• [Problem] Lines in the material below that include "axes" need to be tallied; give the total alone.

+ + +

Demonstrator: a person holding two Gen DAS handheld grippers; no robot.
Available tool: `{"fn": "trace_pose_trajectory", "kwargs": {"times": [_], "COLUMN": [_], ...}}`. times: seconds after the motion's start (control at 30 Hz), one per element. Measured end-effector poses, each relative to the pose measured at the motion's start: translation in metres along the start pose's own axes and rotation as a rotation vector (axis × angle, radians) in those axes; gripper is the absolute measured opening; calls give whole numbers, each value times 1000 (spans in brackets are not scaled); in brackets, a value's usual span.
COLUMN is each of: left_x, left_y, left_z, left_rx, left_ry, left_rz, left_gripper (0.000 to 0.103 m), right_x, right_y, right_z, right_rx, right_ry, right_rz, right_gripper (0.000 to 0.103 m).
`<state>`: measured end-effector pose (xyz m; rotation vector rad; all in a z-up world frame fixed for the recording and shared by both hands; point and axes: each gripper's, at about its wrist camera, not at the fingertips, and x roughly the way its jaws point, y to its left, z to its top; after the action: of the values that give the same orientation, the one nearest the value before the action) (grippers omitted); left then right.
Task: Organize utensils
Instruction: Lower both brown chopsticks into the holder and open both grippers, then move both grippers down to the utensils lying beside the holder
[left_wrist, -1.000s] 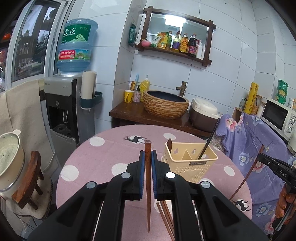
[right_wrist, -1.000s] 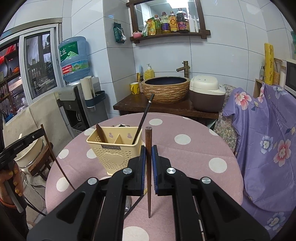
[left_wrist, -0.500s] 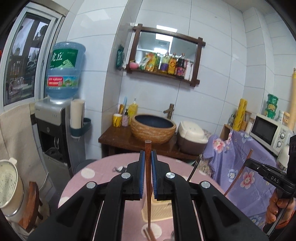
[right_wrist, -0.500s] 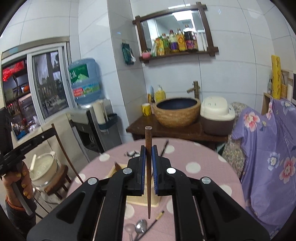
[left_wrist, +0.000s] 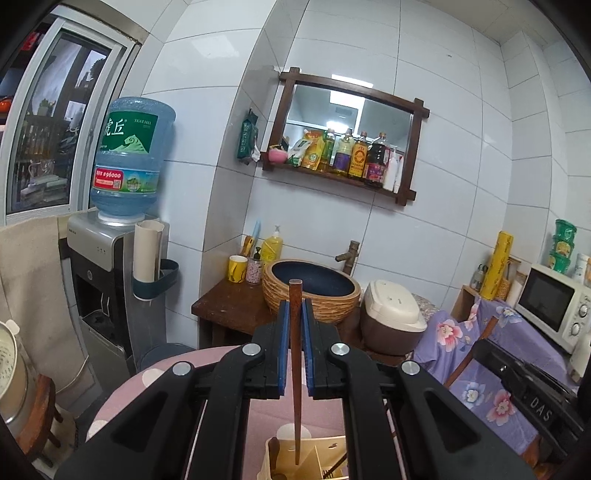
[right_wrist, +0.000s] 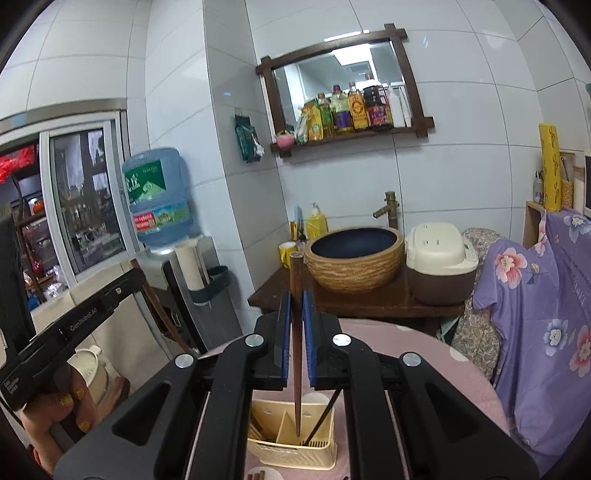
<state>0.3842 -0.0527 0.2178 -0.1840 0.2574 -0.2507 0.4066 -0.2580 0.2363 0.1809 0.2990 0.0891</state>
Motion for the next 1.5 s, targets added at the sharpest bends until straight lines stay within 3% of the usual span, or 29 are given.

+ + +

• [Response to this exercise] 2